The novice in coach painting is quite as likely to get bewildered as to be aided by much of the information given about roughstuff, the more so as the methods differ so widely. One authority tells us to use a large proportion of lead ground in oil with the coarser pigment, while another says use dry lead and but a small percentage, and still another insists that lead must be tabooed altogether. There are withal a good many moss-grown superstitions associated with the subject. Not the least of these is the remarkably absorbent nature which the surface that has been roughstuffed and "scoured" is supposed to possess. By many this power of absorption is believed to be equal to swallowing up, not only all the color applied, but at least 3 coats of varnish, and none of these would think of applying a coat of color to a roughstuffed surface without first giving it a coat of liquid filler as a sort of sacrificial oblation in recognition of this absorbing propensity. Another authority on the subject has laid down the rule that in the process of scouring, the block of pumice stone must always be moved in one direction, presumably for the reason that some trace of the stone is likely to be visible after the surface is finished.

If the block of stone is scratching, perhaps the appearance of the finished panel may be less objectionable with the furrows in parallel lines than in what engravers call "cross-hatching," but if the rubbing is properly done it is not easy to discover what difference it could make whether the stone is moved in a straight line or a circle.
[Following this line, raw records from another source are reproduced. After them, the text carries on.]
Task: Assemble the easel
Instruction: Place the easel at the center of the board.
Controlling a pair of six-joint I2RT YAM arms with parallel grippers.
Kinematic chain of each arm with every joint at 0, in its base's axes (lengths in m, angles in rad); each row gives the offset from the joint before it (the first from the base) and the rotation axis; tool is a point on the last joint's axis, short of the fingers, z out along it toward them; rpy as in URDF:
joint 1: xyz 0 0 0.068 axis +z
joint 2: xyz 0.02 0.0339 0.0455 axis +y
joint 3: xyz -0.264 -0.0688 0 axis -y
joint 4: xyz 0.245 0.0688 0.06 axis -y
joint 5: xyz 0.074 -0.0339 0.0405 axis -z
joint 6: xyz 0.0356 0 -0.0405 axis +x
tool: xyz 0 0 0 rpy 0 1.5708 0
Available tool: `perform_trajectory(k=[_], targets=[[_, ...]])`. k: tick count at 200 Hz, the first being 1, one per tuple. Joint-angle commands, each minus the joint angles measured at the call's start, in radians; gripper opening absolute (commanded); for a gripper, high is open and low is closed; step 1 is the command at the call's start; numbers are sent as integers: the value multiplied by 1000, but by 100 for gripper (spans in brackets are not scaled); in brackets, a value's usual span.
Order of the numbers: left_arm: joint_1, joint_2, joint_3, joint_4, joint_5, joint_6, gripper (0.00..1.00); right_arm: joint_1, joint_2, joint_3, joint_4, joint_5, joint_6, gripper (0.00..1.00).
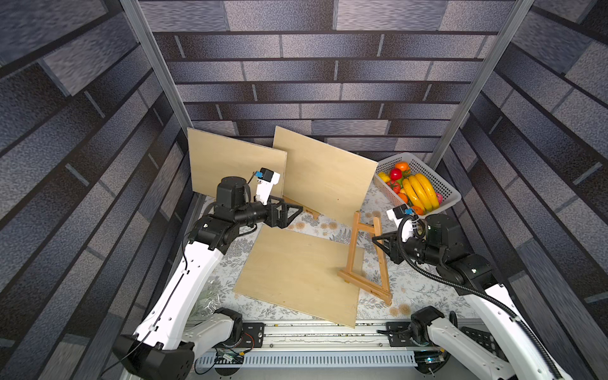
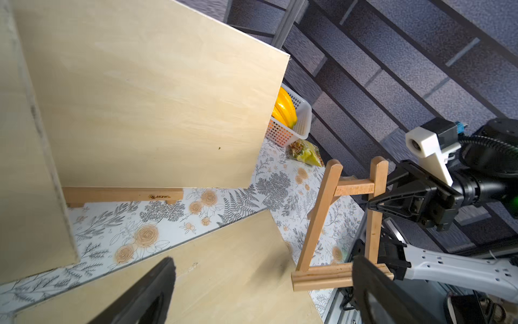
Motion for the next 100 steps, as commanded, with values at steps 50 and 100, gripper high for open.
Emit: perform_trajectory(k=[50, 100], targets=[[-4, -122, -172, 141, -95, -181, 100, -16, -172, -248, 415, 477, -53, 0], [-28, -130, -147, 87, -75, -147, 100, -25, -192, -433, 683, 518, -56, 0]])
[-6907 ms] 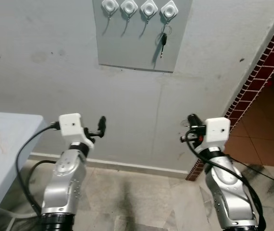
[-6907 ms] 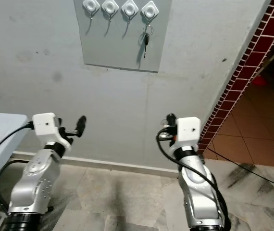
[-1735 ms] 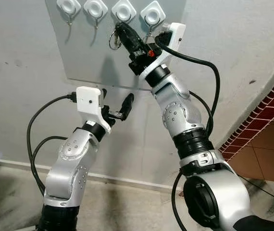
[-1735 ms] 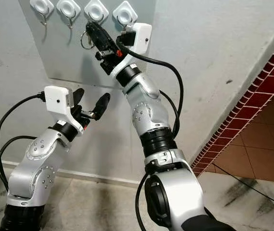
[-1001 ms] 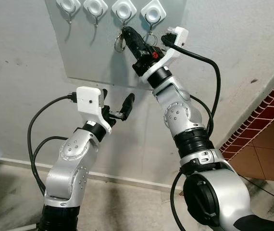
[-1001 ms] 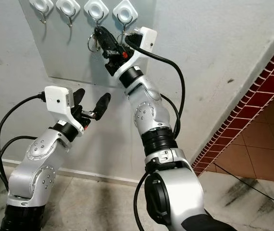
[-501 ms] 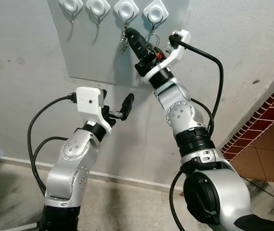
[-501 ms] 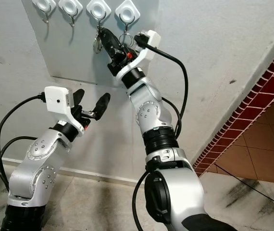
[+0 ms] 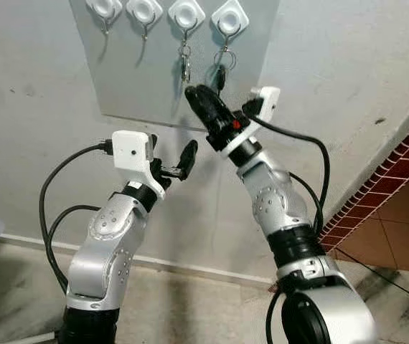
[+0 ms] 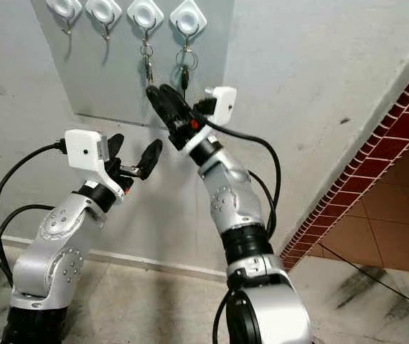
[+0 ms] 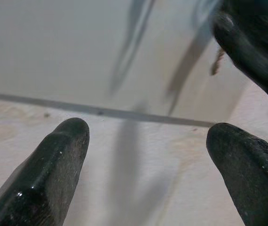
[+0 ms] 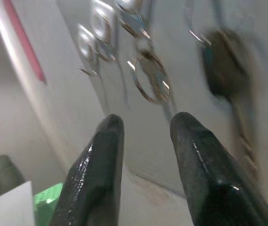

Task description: Hang keys on a hook

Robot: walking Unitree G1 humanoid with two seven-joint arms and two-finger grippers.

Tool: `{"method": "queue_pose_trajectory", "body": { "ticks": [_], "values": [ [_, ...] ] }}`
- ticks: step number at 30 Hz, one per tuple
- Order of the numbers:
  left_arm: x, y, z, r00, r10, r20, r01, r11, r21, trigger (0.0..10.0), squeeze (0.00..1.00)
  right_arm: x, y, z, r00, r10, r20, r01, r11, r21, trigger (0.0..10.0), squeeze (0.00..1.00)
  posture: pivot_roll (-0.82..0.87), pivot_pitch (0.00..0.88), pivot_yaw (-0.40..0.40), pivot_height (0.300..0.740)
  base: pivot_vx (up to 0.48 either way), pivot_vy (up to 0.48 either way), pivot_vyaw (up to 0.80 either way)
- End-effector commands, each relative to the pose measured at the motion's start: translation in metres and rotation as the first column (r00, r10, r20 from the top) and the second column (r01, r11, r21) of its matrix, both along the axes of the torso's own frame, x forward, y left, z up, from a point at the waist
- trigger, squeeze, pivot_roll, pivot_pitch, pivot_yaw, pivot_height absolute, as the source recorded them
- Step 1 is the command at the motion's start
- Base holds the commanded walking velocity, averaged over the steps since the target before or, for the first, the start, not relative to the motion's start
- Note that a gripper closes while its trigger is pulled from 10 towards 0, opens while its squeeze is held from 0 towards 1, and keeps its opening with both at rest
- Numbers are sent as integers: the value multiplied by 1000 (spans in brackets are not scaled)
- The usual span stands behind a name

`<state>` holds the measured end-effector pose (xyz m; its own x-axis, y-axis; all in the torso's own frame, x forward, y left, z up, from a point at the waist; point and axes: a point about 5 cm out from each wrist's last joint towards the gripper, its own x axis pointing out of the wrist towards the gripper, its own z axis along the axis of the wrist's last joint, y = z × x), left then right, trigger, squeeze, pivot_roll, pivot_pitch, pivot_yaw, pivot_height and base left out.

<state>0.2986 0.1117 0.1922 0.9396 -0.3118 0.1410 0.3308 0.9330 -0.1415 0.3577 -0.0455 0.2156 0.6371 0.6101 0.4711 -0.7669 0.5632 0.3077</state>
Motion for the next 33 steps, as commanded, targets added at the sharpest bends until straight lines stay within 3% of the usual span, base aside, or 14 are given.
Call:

As to absorption, it cannot be distinguished in the finished panel between the surface that was coated with liquid filler and that to which the color was applied directly, except that cracking always occurs much sooner in the former, and this will be found to be the case with surfaces that have been coated with liquid filler and finished without roughstuff. Among the pigments that may be used for rough-stuff, and there are half a dozen or more, any of which may be used with success, there is no doubt but that known as "English filler" is best, but it is not always to be had without delay and inconveniences.

Yellow ocher, Reno umber and Key stone filler are all suitable for roughstuff, the ocher having been used many years for the purpose, but, as already remarked, the English filler is best. This is the rule for mixing given by Nobles and Hoare: Four pounds filler, 1 pound ground white lead, 1 pint gold size, 1 pint varnish and 1 1/2 pints turpentine, or 3/4 pint good size and 1/2 pint boiled oil in lieu of the varnish. In regard to the use of white lead ground in oil, it makes the rubbing more laborious, increases the liability to scratching, and requires a much longer time to harden before the scouring can be done, without in any appreciable manner improving the quality of the surface when finished.

It may be remarked here that the addition of white lead, whether ground in oil or added dry to the coarser pigment, increases the labor of scouring just in proportion as it is used until sufficient may be used to render the scouring process impossible; hence, it follows that the mixing should be governed by the character of the job in hand. If the job is of a cheap class the use of very little or no lead at all is advisable, and the proportion of Japan and turpentine may also be increased, with the result that a fairly good surface may be obtained with much less labor than in the formula given.

The number of coats of filler required to effect the purpose in any given case must depend upon how well the builder has done his part of the work. If he has left the surface very uneven it follows, as a matter of course, that more coats will be required to make it level, and more of the roughstuff will remain after the leveling process than if the woodwork had been more perfectly done. While the merits of a system or method are not to be judged by its antiquity, there should be a good reason to justify the substitution of a new method for one that has given perfect satisfaction for generations and been used by the best coach painters who ever handled a brush.

A well-known writer on paints says that the effect of a varnish is usually attributed to the manner of its application and the quantity of thinners used for diluting the melted gums, with the prepared oils and the oxidizing agents used in its manufacture. While this has undoubtedly much to do with the successful application of varnish, there are other facts in this connection that should not be overlooked. For example, varnish is sometimes acted on by the breaking up, or the disintegration of the filling coats; which in turn is evidently acted on by the wood itself, according to its nature.

With the aid of the microscope in examining the component parts of wood a cellular tissue is observed which varies in form according to the species and the parts which are inspected. This cellular tissue is made up of small cavities called pores or cells, which are filled with a widely diversified matter and are covered with a hard and usually brittle substance called lignin.